Next, she randomly assigned 25 adults into the intermittent fasting group and the remaining 25
entered the Keto diet group. Each adult was monitored weekly to make sure they safely and
correctly followed the dieting method. The data was collected after 12 weeks. Each adult’s BMI
reduction was recorded and can be found in the data set Diet1. For example, if an adult reduced
their BMI from 32.2 to 28.1, the reduction is recorded as 32.2 – 28.1 = 4.1. Negative results
would indicate a BMI increase over the 12 weeks. We will subtract Fasting – Keto and use the
5% significance level. Assume the Central Limit Theorem conditions hold.
a) Define the population parameter in the context of this question in one sentence.
b) State the hypotheses you would use to test the claim that a difference exists in the mean
BMI reduction for fasting and Keto using correct notation.
c) In this investigation, we will obtain a 95% confidence interval to make the hypothesis test
decision. In Rguroo, go to Analytics → Analysis → Mean Inference → One & Two
Populations. In the Dataset dropdown, select Diet1. In the Variable 1 dropdown, select
Fasting. Variable 2 dropdown, select Keto. Below the variables, select the fourth tab
Population 1-2 and note that the Confidence Interval tab is selected. Then, select tstatistic under Method. Leave the Assumptions box on the right as is and click Preview.
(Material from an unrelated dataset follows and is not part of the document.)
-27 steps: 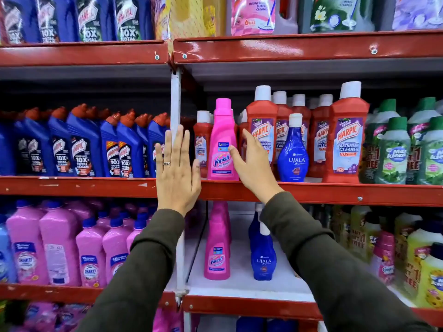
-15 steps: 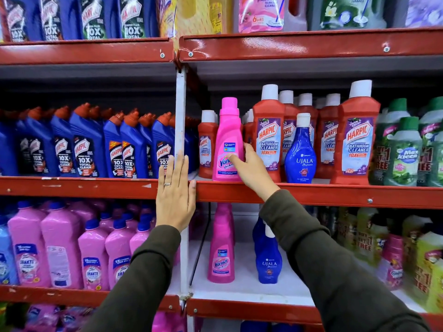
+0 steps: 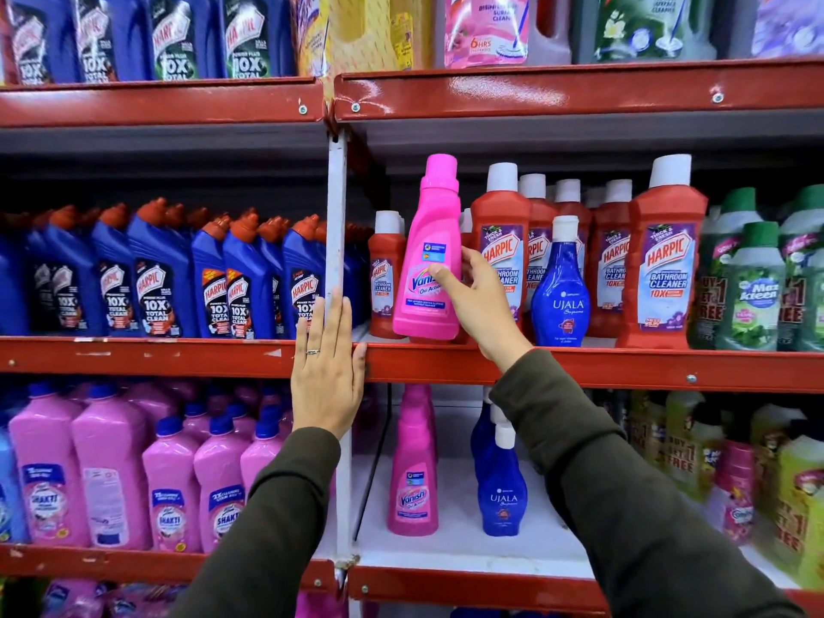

Provide either a screenshot or a copy of your output table and state the confidence
interval.
d) Make a decision using the confidence interval by checking to see if the null value is
captured by the confidence interval. State the decision and explanation in one sentence.
e) Draw a conclusion about the claim using one or two sentences in context of the problem.
f) Verify your decision and conclusion by obtaining a test statistic and p-value in Rguroo.
Follow the directions presented in part (c). Rather than staying on the Confidence
Interval tab, select the Test of Hypothesis tab. In this tab, keep the significance level at
0.05 and update the alternative hypothesis. Select t-statistic under Method. Leave the
Assumptions box on the right as is. Click Preview. Provide either a screenshot or a copy
of your output table and verify your decision by comparing your p-value to the
significance level in one complete sentence.
g) Provide at least one confounding variable that may have had an effect on this study’s
results in one sentence.
5
Investigation 3.2: Diet Comparison (Paired)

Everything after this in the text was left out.